LocalRight’s Meta Board is great for leaving fake content on Facebook
Apparently misleading videos for weeks are welcome to live on Facebook now. Meta’s Board ruled that the company was right to leave a paid video that made the protest in Serbia look like it happened in Holland and sponsored Rodrigo Duterter, the then President of the Philippines. The user reposted it within days of Duterte’s March 2025 Extradition to the International Criminal Court (ICC) in the Netherlands.
The original video received additional audio and subtitles, including “duterte” channels and a song Bayan ko – Accompanying many Filipinos in the 1980s were the martial law protests – performed in Tagalog. About 100,000 users look at the used video, besides “hundreds” of shares.
Default Meta programs flagged the video as potentially inappropriate and reduced its visibility to non-US users. However, despite additions to the fact-checking queue, the “high volume of posts” means it has never been updated. Checker-Checkers in the Philippines have checked similar viral videos and labeled them as fake. It only came to the attention of the Top Board after a different Facebook user reported this video and promoted it when the meta left the content up.

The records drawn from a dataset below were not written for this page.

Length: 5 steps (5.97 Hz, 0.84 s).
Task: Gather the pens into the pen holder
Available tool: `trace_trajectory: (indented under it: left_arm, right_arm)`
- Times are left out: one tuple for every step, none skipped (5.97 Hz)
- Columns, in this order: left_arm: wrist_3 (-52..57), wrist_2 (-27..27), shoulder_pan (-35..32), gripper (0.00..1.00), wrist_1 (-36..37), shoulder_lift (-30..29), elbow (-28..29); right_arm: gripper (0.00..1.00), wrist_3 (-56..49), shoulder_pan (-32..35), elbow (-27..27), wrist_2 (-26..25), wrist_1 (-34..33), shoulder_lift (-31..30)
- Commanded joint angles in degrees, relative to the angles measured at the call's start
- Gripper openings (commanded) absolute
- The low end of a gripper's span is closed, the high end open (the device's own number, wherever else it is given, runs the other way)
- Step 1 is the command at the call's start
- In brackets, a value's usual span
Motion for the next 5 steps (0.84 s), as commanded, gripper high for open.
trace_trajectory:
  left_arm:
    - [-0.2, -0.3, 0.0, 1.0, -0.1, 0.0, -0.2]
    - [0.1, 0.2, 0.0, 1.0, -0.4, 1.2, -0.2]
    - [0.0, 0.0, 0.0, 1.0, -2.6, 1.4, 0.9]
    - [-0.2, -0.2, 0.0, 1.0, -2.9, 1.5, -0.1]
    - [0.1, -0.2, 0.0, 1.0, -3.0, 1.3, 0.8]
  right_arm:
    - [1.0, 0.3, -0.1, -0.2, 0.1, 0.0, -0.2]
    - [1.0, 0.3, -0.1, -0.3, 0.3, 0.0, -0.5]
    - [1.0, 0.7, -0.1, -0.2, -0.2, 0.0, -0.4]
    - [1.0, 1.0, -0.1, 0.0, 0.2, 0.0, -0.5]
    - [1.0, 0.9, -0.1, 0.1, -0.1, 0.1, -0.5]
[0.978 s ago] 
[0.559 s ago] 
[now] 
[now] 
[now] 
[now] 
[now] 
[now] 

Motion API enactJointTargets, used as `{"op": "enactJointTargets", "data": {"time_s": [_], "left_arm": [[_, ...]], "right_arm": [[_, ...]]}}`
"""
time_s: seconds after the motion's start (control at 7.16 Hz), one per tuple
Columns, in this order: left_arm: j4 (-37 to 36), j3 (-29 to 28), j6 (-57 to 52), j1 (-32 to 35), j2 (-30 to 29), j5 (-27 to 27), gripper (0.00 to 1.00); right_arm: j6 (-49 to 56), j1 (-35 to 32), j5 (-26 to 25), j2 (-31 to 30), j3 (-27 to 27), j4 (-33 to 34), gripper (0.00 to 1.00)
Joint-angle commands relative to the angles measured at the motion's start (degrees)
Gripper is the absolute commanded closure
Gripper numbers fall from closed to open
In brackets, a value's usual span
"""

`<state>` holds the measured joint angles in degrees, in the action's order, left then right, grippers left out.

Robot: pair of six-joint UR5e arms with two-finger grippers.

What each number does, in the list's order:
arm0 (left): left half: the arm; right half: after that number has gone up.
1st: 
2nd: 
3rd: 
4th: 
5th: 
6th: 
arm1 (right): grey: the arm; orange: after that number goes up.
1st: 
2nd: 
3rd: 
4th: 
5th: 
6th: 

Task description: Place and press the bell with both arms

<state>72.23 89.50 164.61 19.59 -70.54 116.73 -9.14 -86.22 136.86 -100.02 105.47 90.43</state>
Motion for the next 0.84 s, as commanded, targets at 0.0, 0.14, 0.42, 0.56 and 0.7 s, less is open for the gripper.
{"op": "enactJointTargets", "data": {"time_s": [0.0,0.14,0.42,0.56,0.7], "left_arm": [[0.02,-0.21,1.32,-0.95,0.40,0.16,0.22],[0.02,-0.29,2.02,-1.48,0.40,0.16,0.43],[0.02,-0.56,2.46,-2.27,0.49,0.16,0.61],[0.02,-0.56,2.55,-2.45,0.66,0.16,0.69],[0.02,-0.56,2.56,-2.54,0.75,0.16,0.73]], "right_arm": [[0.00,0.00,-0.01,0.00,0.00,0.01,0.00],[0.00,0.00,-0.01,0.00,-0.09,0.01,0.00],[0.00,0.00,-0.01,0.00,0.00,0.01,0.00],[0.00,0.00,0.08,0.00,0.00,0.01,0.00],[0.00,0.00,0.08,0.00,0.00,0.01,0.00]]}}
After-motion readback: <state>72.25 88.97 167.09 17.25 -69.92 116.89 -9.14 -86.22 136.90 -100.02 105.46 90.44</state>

But the Oviely Board has now said it agrees with meta’s decision to leave the inaccurate community entirely. It simply notes that the meta should have given the video a “van” of high risk “because it contained digitally, a video with a high risk of deceiving the public during an important public event.” How something of that description ended up on Facebook is not very clear.
The Board of Supervisors also said that Meta should have posted a video of this type of fact-finding. Going forward, it recommends that Meta creates a line of truth that checks the truth about any content that is the same as what has been checked by facts in that market – and that the evaluation skills should have the most advanced tools that can quickly find viruses that get a virus. It also wants the meta to better explain its labels on the media used so that users understand the process.
Meta carefully stopped its fact-checking program in the US in January, opting instead for public notes. However, it is now looking to expand that program to other countries and ask the Board of Governors for advice on areas.